Aim of the task:
Only text is carried over. Reproduce the entries below exactly.

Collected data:
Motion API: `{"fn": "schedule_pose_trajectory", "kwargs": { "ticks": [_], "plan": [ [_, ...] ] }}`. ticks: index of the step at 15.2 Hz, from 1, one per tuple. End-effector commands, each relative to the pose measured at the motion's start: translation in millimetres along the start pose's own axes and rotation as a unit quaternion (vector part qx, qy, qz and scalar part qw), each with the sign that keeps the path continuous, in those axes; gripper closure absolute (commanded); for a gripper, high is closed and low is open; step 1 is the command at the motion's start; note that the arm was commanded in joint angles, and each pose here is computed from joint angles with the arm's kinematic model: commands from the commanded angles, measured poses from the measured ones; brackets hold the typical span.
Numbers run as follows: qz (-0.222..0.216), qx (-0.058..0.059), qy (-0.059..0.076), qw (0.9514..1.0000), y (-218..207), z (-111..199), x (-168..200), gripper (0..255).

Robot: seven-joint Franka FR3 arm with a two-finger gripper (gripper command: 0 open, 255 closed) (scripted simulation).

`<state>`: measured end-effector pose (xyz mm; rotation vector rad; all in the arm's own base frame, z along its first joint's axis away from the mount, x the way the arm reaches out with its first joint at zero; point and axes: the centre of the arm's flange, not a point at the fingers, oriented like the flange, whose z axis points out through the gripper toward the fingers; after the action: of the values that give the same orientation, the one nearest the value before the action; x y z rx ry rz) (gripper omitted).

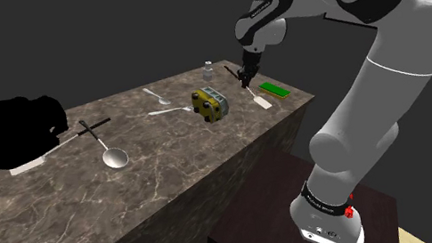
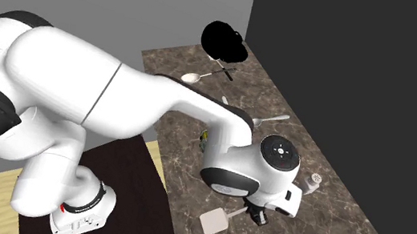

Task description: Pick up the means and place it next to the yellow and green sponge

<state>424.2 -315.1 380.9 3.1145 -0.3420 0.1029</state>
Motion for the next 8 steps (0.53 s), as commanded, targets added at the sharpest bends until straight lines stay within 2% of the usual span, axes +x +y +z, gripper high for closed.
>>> {"fn": "schedule_pose_trajectory", "kwargs": {
  "ticks": [1, 5, 8],
  "plan": [
    [0.000, 0.000, 0.000, 1.0000, -0.3, 10.7, -0.7, 255],
    [0.000, 0.000, 0.000, 1.0000, -0.3, 30.3, -2.0, 255],
    [0.000, 0.000, 0.000, 1.0000, -0.3, 30.3, -2.0, 255]
  ]
}}
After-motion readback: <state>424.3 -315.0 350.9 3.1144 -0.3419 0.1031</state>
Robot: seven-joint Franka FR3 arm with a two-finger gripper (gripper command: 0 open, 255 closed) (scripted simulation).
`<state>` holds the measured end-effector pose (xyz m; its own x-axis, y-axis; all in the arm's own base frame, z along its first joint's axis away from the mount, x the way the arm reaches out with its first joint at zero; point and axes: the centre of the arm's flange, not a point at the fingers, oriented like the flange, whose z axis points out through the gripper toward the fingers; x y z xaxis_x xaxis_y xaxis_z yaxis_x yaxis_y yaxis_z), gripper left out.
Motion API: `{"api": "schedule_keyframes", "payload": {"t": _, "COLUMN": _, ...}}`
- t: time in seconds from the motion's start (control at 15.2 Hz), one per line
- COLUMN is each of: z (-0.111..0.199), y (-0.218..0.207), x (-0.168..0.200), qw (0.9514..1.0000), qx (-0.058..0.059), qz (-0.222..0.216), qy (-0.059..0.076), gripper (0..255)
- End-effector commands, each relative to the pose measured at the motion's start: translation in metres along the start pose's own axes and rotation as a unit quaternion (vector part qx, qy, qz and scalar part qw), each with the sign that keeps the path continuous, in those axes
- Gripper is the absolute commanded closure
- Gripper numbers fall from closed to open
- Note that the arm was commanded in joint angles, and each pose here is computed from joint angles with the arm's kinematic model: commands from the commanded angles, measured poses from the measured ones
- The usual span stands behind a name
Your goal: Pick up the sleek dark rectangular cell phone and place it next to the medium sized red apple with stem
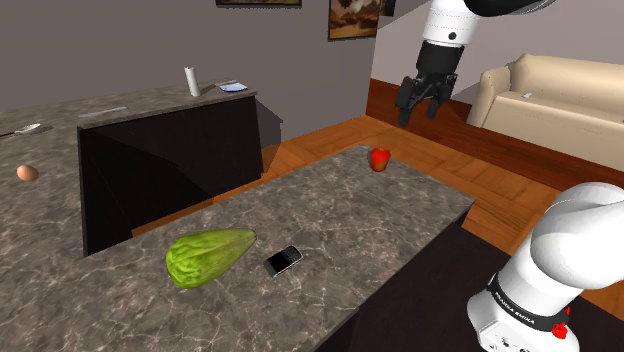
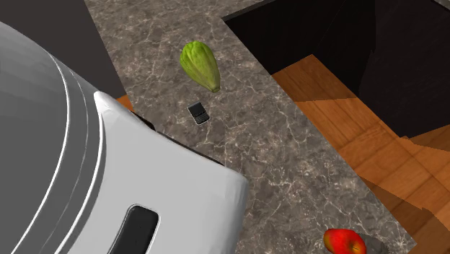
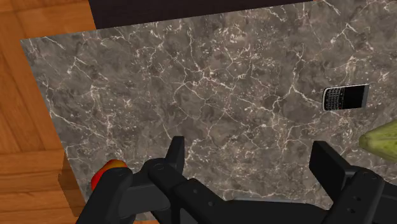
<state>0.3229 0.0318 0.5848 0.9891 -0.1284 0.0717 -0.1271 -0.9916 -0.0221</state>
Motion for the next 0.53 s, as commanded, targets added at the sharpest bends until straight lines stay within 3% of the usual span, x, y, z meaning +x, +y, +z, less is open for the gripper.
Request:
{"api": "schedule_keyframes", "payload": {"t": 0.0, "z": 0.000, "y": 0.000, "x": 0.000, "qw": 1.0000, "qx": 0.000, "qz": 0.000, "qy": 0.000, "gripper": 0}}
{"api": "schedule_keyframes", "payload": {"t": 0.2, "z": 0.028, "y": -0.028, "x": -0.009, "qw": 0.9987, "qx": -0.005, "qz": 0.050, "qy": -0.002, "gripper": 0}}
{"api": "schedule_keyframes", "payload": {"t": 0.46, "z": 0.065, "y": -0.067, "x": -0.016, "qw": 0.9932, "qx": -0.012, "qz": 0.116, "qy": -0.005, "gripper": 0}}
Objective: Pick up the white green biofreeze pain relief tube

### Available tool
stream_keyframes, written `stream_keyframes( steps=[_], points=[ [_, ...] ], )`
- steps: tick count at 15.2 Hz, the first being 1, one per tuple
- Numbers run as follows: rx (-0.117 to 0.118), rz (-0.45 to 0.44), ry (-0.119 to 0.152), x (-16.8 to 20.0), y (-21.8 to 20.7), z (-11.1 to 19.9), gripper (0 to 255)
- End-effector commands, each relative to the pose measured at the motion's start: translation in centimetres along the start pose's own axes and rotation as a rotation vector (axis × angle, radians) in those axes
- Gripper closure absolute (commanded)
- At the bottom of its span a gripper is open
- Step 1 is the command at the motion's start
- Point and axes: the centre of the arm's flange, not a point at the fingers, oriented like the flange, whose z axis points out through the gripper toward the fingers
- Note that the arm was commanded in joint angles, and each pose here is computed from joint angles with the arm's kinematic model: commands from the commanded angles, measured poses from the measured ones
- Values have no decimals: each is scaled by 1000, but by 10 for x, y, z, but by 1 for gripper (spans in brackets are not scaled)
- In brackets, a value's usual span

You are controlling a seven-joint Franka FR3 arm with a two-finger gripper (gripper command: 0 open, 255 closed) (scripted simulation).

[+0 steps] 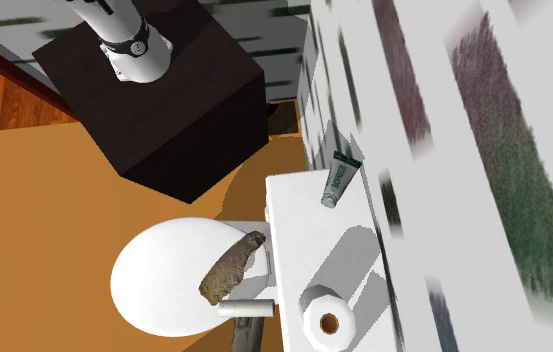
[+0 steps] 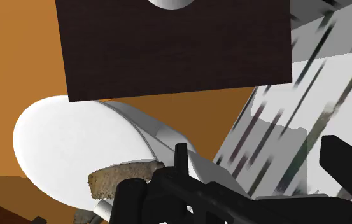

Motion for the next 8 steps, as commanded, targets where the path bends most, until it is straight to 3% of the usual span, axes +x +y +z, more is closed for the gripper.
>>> stream_keyframes(
  steps=[1,8],
  points=[
    [0,0,0,0,0,0,0],
    [-27,177,74,35,-61,58,0]
  ],
)
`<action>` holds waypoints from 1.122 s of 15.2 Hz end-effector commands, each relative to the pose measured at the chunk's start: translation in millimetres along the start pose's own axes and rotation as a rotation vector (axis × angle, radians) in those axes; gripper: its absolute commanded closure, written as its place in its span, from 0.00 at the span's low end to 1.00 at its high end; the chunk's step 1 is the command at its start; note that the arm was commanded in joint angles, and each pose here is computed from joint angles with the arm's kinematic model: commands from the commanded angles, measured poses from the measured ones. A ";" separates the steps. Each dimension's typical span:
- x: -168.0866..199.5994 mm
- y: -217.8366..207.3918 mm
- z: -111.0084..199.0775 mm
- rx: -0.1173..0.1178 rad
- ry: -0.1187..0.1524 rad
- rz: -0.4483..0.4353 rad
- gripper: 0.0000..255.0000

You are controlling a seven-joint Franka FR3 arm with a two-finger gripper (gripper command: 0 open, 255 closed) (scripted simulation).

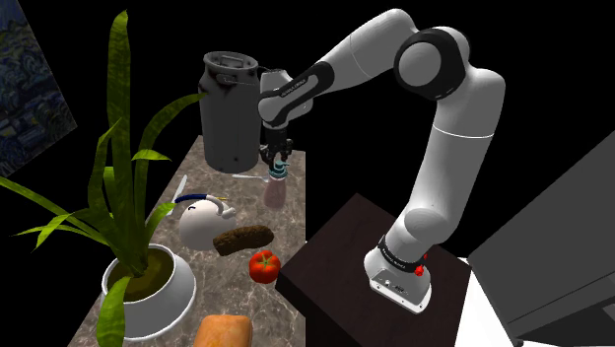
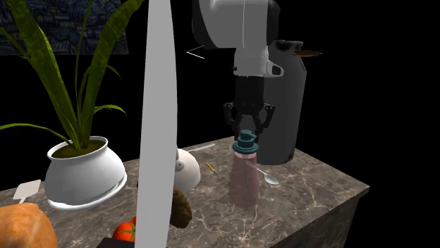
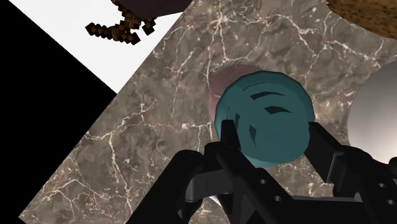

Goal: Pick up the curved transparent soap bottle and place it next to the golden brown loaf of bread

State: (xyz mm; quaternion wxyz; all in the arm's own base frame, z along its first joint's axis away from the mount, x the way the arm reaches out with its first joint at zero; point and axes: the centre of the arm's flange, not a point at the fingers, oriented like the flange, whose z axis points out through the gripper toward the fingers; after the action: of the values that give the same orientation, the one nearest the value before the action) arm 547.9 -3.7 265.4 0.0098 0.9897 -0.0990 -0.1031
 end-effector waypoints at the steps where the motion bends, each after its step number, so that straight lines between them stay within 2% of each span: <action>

Answer to this problem:
Motion API: `{"fn": "schedule_pose_trajectory", "kwargs": { "ticks": [_], "plan": [ [_, ...] ] }}`. ticks: index of the step at 15.2 Hz, from 1, one per tuple. End-effector commands, each relative to the pose measured at the motion's start: translation in millimetres along the start pose's own axes and rotation as a unit quaternion (vector part qx, qy, qz and scalar part qw), each with the sign that keeps the path continuous, in those axes; gripper closure absolute (commanded); for a gripper, high is closed and low is open; step 1 is the command at the motion's start; note that the arm was commanded in joint angles, and each pose here is computed from joint angles with the arm's kinematic model: commands from the commanded angles, measured poses from the measured ones; brackets hold the typical span.
Numbers run as follows: qz (-0.222..0.216), qx (-0.058..0.059), qy (-0.059..0.076), qw (0.9514..1.0000), y (-218..207), z (-111..199), x (-168..200), gripper (0..255).

Robot: seven-joint Franka FR3 arm with a two-finger gripper (gripper command: 0 open, 255 closed) (scripted simulation).

`<state>`: measured end-effector pose (xyz mm; rotation vector rad; all in the arm's own base frame, z along its first joint's axis away from the mount, x the way the arm reaches out with its first joint at zero; point and axes: the centre of the arm's flange, not a point at the fingers, oriented like the flange, whose z axis points out through the gripper toward the fingers; after the action: of the values that give the same orientation, the one nearest the value before the action; x y z rx ry rz) (gripper omitted).


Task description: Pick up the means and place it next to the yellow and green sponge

<state>424.2 -315.1 380.9 3.1145 -0.3420 0.1029</state>
Motion for the next 8 steps (0.53 s), as commanded, targets added at the sharpest bends until straight lines stay within 2% of the usual span, axes +x +y +z, gripper high for closed.
>>> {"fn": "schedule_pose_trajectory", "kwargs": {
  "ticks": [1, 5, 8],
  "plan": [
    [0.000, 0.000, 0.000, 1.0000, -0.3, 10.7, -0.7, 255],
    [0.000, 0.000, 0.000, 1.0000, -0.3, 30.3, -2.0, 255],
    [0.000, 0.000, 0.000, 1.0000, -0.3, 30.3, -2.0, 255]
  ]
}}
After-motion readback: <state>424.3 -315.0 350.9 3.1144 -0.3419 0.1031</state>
Robot: seven-joint Franka FR3 arm with a two-finger gripper (gripper command: 0 open, 255 closed) (scripted simulation).
`<state>` holds the measured end-effector pose (xyz m; its own x-axis, y-axis; all in the arm's own base frame, z along its first joint's axis away from the mount, x the way the arm reaches out with its first joint at zero; point and axes: the centre of the arm's flange, not a point at the fingers, oriented like the flange, whose z axis points out through the gripper toward the fingers; x y z xaxis_x xaxis_y xaxis_z yaxis_x yaxis_y yaxis_z), gripper left out.
Motion API: `{"api": "schedule_keyframes", "payload": {"t": _, "COLUMN": _, ...}}`
- t: time in seconds from the motion's start (control at 15.2 Hz), one per line
- COLUMN is each of: z (-0.111..0.199), y (-0.218..0.207), x (-0.168..0.200), qw (0.9514..1.0000), qx (-0.058..0.059), qz (-0.222..0.216), qy (-0.059..0.076), gripper (0..255)
- End-effector commands, each relative to the pose measured at the motion's start: translation in metres along the start pose's own axes and rotation as a unit quaternion (vector part qx, qy, qz and scalar part qw), each with the sign that keeps the path continuous, in those axes
- Gripper is the absolute commanded closure
- Gripper numbers fall from closed to open
- Note that the arm was commanded in joint angles, and each pose here is computed from joint angles with the arm's kinematic model: commands from the commanded angles, measured poses from the measured ones
- The usual span stands behind a name
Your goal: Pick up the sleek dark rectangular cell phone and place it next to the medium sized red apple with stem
<state>0.3229 0.0318 0.5848 0.9891 -0.1284 0.0717 -0.1271 -0.9916 -0.0221</state>
Motion for the next 0.53 s, as commanded, targets added at the sharpest bends until straight lines stay within 3% of the usual span, x, y, z meaning +x, +y, +z, less is open for the gripper.
Request:
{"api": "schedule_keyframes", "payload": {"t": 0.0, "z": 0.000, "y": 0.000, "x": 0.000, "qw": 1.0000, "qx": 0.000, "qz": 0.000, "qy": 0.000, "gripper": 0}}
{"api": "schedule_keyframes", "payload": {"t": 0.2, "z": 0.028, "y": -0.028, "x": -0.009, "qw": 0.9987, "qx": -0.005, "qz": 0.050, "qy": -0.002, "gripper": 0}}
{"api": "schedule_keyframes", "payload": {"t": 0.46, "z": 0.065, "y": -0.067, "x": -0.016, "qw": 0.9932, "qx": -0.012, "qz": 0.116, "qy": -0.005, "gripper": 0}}
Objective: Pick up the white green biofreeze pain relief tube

### Available tool
stream_keyframes, written `stream_keyframes( steps=[_], points=[ [_, ...] ], )`
- steps: tick count at 15.2 Hz, the first being 1, one per tuple
- Numbers run as follows: rx (-0.117 to 0.118), rz (-0.45 to 0.44), ry (-0.119 to 0.152), x (-16.8 to 20.0), y (-21.8 to 20.7), z (-11.1 to 19.9), gripper (0 to 255)
- End-effector commands, each relative to the pose measured at the motion's start: translation in centimetres along the start pose's own axes and rotation as a rotation vector (axis × angle, radians) in those axes
- Gripper closure absolute (commanded)
- At the bottom of its span a gripper is open
- Step 1 is the command at the motion's start
- Point and axes: the centre of the arm's flange, not a point at the fingers, oriented like the flange, whose z axis points out through the gripper toward the fingers
- Note that the arm was commanded in joint angles, and each pose here is computed from joint angles with the arm's kinematic model: commands from the commanded angles, measured poses from the measured ones
- Values have no decimals: each is scaled by 1000, but by 10 for x, y, z, but by 1 for gripper (spans in brackets are not scaled)
- In brackets, a value's usual span

You are controlling a seven-joint Franka FR3 arm with a two-finger gripper (gripper command: 0 open, 255 closed) (scripted simulation).

[+0 steps] 
[+0 steps] 

Motion for the next 8 steps, as commanded, targets where the path bends most, until it is straight to 3% of the usual span, axes +x +y +z, more is closed for the gripper.
>>> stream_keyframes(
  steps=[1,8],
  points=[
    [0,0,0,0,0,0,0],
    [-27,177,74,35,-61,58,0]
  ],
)
`<action>` holds waypoints from 1.122 s of 15.2 Hz end-effector commands, each relative to the pose measured at the chunk's start: translation in millimetres along the start pose's own axes and rotation as a rotation vector (axis × angle, radians) in those axes; gripper: its absolute commanded closure, written as its place in its span, from 0.00 at the span's low end to 1.00 at its high end; the chunk's step 1 is the command at its start; note that the arm was commanded in joint angles, and each pose here is computed from joint angles with the arm's kinematic model: commands from the commanded angles, measured poses from the measured ones. A ";" separates the steps. Each dimension's typical span:
- x: -168.0866..199.5994 mm
- y: -217.8366..207.3918 mm
- z: -111.0084..199.0775 mm
- rx: -0.1173..0.1178 rad
- ry: -0.1187..0.1524 rad
- rz: -0.4483..0.4353 rad
- gripper: 0.0000..255.0000

You are controlling a seven-joint Franka FR3 arm with a two-finger gripper (gripper command: 0 open, 255 closed) (scripted simulation).


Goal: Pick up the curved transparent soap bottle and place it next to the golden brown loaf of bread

State: (xyz mm; quaternion wxyz; all in the arm's own base frame, z along its first joint's axis away from the mount, x the way the arm reaches out with its first joint at zero; point and axes: the centre of the arm's flange, not a point at the fingers, oriented like the flange, whose z axis points out through the gripper toward the fingers; after the action: of the values that give the same orientation, the one nearest the value before the action) arm 547.9 -3.7 265.4 0.0098 0.9897 -0.0990 -0.1031
 end-effector waypoints at the steps where the motion bends, each after its step number, so that straight lines between them stay within 2% of each span: <action>

This exercise is now finished, and nothing remains to add.